Columnistas-MarcoAntonioRoviraTorres

Mucho se ha señalado lo beneficioso que puede ser la actividad turística como fuente de ingresos y palanca para el desarrollo de comunidades y países enteros.

Sin embargo, la invasión de hordas de turistas puede ser también un factor de riesgo que ponga en entredicho la viabilidad misma del patrimonio cultural y natural de las comunidades, además de que puede acabar con estilos y formas de vida tradicionales. De ahí que sea cada vez más común encontrarse con sitios donde el acceso se hace restringido o de plano se prohíbe.
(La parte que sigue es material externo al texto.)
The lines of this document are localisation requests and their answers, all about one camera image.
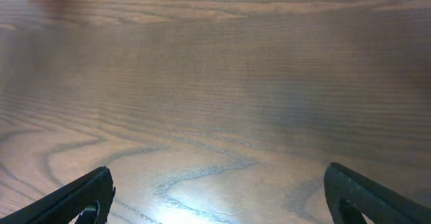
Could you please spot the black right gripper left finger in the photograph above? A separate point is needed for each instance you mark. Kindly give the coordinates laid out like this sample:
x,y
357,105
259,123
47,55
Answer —
x,y
88,198

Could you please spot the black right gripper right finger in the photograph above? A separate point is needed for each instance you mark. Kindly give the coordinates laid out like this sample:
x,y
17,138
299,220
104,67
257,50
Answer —
x,y
354,198

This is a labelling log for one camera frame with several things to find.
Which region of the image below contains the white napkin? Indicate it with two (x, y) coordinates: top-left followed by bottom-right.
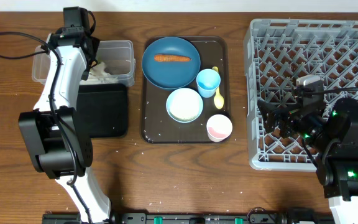
(80, 62), (117, 85)

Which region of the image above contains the pink cup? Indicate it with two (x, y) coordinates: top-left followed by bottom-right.
(206, 114), (233, 142)

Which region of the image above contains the light blue cup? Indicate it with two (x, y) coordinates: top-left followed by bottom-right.
(196, 68), (221, 98)

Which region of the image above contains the orange carrot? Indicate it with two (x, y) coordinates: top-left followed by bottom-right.
(154, 54), (191, 62)

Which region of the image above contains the light blue rice bowl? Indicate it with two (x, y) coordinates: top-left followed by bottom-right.
(166, 88), (203, 123)

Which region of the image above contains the dark blue plate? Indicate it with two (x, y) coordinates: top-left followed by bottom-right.
(142, 37), (201, 90)

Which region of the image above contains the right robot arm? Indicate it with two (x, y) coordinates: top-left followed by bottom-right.
(257, 96), (358, 223)

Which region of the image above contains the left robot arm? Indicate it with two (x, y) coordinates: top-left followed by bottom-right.
(19, 7), (111, 223)

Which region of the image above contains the grey dishwasher rack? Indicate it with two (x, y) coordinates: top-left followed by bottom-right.
(243, 19), (358, 172)

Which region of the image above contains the clear plastic bin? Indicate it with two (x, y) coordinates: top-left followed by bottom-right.
(32, 40), (135, 87)

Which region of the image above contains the yellow plastic spoon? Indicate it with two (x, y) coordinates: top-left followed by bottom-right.
(212, 67), (224, 110)

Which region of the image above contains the black tray bin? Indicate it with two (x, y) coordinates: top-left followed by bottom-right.
(76, 83), (129, 138)

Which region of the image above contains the dark brown serving tray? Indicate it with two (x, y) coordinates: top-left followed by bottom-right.
(140, 36), (231, 144)

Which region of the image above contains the left black cable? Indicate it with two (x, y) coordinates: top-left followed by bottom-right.
(0, 30), (88, 224)

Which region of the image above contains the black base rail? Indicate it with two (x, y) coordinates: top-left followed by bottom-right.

A pesar de ello, la verdad es que en México pocas veces parece pensarse enserio en proteger nuestros ecosistemas y monumentos, permitiendo su rápido deterioro a cambio de ganancias rápidas, que no sólo benefician a las comunidades –a veces de hecho ellas son las que menos se benefician−, sino también a grandes complejos turísticos, nacionales y transnacionales, así como a una buena cantidad de políticos de distintos niveles que se ven ungidos con los recursos que estas actividades generan.
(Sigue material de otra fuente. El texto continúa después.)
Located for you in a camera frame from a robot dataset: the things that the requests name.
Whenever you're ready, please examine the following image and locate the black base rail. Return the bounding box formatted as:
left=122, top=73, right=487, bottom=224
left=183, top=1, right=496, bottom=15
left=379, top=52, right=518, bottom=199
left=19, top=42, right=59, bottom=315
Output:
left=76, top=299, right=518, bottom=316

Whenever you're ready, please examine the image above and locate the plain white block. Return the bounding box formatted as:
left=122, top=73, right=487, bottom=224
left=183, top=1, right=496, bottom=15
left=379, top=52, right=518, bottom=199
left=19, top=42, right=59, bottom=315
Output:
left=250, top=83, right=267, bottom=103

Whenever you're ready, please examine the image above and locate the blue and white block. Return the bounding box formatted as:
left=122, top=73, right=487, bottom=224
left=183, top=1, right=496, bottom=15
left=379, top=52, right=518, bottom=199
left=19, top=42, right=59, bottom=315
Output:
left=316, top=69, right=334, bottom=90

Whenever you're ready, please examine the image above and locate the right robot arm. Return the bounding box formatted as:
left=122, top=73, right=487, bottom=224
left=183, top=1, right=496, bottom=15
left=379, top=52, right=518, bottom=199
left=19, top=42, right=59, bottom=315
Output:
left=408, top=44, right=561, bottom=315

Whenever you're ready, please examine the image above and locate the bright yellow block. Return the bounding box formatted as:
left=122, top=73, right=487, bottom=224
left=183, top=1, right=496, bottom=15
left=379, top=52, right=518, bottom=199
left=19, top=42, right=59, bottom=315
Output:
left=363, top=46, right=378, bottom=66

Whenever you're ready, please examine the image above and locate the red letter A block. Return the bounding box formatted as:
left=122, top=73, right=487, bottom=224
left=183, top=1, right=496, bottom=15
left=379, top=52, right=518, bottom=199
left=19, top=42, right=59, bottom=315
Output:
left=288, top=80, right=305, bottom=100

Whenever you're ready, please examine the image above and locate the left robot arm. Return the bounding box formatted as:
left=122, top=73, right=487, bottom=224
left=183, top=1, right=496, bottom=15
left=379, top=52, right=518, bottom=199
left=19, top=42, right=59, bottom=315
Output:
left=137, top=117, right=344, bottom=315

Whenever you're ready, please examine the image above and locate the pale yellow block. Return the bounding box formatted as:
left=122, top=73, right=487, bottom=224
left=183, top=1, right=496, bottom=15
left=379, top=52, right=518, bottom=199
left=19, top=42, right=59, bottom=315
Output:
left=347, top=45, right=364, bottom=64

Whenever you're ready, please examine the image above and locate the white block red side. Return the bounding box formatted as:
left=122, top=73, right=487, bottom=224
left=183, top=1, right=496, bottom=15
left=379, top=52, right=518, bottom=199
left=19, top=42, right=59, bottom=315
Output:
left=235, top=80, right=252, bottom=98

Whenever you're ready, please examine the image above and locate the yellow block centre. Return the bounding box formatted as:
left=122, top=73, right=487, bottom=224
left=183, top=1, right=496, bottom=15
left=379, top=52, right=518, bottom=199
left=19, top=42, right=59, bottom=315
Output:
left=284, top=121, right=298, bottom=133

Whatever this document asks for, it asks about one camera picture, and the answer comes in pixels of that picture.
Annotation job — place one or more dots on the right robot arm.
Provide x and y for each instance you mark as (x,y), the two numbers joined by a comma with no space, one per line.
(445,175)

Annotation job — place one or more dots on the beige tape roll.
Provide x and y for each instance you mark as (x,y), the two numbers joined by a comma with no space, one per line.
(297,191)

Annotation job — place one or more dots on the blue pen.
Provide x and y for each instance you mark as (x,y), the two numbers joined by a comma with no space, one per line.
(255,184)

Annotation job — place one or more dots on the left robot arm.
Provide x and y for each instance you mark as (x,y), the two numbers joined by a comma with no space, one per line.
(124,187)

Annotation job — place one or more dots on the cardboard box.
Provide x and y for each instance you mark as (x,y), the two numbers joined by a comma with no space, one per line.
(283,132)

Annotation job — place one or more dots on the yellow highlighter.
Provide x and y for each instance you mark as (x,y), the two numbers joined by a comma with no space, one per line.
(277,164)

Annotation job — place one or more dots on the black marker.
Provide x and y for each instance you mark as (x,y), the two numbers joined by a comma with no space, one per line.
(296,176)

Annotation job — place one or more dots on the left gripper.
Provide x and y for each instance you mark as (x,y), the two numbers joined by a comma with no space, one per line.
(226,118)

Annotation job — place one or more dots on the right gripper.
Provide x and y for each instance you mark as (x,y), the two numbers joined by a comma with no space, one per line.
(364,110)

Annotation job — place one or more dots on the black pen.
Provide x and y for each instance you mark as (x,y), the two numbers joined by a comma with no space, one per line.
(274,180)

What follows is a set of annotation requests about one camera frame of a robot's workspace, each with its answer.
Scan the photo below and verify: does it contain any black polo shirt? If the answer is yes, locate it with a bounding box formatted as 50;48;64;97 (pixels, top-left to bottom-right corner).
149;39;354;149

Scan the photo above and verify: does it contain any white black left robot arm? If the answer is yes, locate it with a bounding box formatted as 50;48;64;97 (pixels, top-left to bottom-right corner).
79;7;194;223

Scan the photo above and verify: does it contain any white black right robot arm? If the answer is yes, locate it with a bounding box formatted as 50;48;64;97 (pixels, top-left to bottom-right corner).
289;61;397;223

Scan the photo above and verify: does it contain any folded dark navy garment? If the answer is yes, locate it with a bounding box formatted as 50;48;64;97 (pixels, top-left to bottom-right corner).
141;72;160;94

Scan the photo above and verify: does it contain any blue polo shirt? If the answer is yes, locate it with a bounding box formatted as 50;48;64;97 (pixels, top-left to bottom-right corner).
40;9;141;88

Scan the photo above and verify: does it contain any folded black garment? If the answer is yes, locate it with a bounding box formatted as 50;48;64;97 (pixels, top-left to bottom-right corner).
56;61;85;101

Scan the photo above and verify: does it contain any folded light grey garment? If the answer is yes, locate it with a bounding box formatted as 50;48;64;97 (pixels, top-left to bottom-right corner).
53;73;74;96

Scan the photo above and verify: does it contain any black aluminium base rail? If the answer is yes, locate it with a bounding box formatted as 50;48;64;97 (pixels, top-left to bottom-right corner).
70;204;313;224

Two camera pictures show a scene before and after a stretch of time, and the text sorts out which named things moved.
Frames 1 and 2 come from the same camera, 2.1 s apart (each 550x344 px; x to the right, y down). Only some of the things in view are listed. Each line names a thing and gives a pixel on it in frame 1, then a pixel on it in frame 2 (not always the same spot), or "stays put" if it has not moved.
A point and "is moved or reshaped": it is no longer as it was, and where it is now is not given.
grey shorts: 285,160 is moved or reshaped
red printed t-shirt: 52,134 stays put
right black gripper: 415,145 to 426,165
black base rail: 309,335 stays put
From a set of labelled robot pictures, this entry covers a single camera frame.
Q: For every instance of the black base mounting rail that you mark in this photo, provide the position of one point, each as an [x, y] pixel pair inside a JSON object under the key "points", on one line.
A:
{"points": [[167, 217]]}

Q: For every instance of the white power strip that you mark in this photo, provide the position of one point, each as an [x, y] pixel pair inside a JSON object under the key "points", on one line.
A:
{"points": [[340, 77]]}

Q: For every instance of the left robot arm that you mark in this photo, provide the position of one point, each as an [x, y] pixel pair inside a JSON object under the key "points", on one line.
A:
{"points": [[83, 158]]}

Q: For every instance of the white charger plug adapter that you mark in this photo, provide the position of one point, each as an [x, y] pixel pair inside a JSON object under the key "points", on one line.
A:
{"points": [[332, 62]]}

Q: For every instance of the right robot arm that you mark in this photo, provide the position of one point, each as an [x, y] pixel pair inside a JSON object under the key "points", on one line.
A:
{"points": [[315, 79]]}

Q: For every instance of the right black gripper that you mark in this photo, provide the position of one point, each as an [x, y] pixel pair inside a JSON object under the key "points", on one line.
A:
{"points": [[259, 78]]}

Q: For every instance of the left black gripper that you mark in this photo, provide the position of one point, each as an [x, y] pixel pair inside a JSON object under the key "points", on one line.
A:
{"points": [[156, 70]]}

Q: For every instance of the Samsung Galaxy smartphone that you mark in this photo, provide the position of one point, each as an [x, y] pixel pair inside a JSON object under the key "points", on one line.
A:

En nuestro país un ejemplo claro de los excesos a los que se puede llegar con el turismo es el puerto de Acapulco. Aquel que fuera un símbolo de la modernidad alemanista que se estaba construyendo en los años cuarentas, es hoy una de las ciudades más inseguras de México, con altos índices de narcotráfico, prostitución infantil, robo y secuestro, entre otras calamidades. Una ciudad a la que cada año llegan miles de dólares provenientes del turismo desde que se convirtió en centro recreativo internacional, pero que a pesar de ello y fuera de la zona costera y hotelera, exhibe altos niveles de marginación y pobreza para sus habitantes. Y eso por no hablar de deterioro ecológico que ha sufrido la bahía y sus playas a lo largo de sus más de 70 años de servicio turístico.

Recientemente se dio a conocer otro ejemplo de devastación turística, esta vez en la pequeña isla caribeña de Holbox, frente a las costas de Quintana Roo. Un pequeño paraíso natural que hasta hace unos años había vivido en relativa calma; pero una vez que el turismo echó su ojo sobre la apacible isla y comenzó a desarrollar servicios e infraestructura para sus necesidades en ella, la vida aquí cambió, no sólo para bien.
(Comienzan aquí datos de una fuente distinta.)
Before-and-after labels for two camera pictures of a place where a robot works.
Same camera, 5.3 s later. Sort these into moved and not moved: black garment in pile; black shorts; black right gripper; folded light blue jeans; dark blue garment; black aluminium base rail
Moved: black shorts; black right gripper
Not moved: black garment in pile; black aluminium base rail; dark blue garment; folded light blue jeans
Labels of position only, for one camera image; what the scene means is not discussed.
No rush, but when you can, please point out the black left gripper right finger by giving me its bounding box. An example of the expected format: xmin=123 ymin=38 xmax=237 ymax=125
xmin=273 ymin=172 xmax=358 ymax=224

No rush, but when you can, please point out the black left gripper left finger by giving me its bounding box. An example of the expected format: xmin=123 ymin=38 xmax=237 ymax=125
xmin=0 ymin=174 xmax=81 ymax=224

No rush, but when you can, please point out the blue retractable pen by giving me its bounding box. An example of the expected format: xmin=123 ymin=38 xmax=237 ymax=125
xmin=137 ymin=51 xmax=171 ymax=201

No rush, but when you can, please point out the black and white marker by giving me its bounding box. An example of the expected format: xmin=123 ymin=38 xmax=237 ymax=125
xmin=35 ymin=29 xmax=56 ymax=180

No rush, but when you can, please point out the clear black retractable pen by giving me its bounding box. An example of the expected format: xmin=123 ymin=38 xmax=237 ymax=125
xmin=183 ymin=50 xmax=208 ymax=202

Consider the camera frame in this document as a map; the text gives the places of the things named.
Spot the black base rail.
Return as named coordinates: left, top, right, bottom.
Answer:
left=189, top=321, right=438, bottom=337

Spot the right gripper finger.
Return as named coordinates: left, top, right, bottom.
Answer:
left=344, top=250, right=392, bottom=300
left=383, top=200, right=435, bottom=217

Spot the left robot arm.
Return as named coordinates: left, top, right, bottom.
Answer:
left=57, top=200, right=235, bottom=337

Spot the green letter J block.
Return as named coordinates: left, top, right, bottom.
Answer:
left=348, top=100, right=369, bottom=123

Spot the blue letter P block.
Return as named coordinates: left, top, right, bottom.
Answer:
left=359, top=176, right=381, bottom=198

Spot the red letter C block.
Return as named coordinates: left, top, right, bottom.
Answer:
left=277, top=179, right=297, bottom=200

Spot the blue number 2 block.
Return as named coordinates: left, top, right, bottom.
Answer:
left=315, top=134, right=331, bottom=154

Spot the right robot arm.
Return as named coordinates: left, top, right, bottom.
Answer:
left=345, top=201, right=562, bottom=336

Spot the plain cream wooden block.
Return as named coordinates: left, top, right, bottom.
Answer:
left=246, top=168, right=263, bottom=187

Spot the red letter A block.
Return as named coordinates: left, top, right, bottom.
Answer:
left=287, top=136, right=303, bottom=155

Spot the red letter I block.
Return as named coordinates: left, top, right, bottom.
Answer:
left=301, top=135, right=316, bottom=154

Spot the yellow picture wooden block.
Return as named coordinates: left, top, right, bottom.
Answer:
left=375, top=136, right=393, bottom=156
Enfrentada a un problema de saturación poblacional y a una carencia importante de servicios básicos como drenaje, agua potable o electricidad, la isla de Holbox ha tenido que amenazar esta semana con cerrar sus puertas al turismo, al menos por una temporada, para tratar de resarcir parte del daño y contaminación que ha acarreado este turismo salvaje y depredador sobre la isla.

No se trata de condenar al turismo ni de negar su importancia económica; pero debemos ser conscientes de que tan importante como esos ingresos es la sustentabilidad de nuestros recursos naturales, patrimoniales y sociales. De lo contrario seguiremos el mal camino que nos muestra el ejemplo acapulqueño, donde al cabo de unas cuantas décadas un paraíso puede terminar convirtiéndose en infierno.

Evitar esto es labor indiscutible de las distintas autoridades mexicanas, quienes se supone deberían velar porque no se afecte sobremanera la riqueza nacional ni la vida de las comunidades por las actividades turísticas, pero es también una responsabilidad ciudadana. Debemos comenzar a entender lo que en otras partes del mundo, sometidas a fuertes dosis de derrama turística, han entendido ya hace tiempo, es decir, que del turismo no todo son bondades ni efectos positivos, y que no hay ganancia que valga a cambio de la destrucción de nuestras playas, bosques, ríos, pueblos y patrimonio.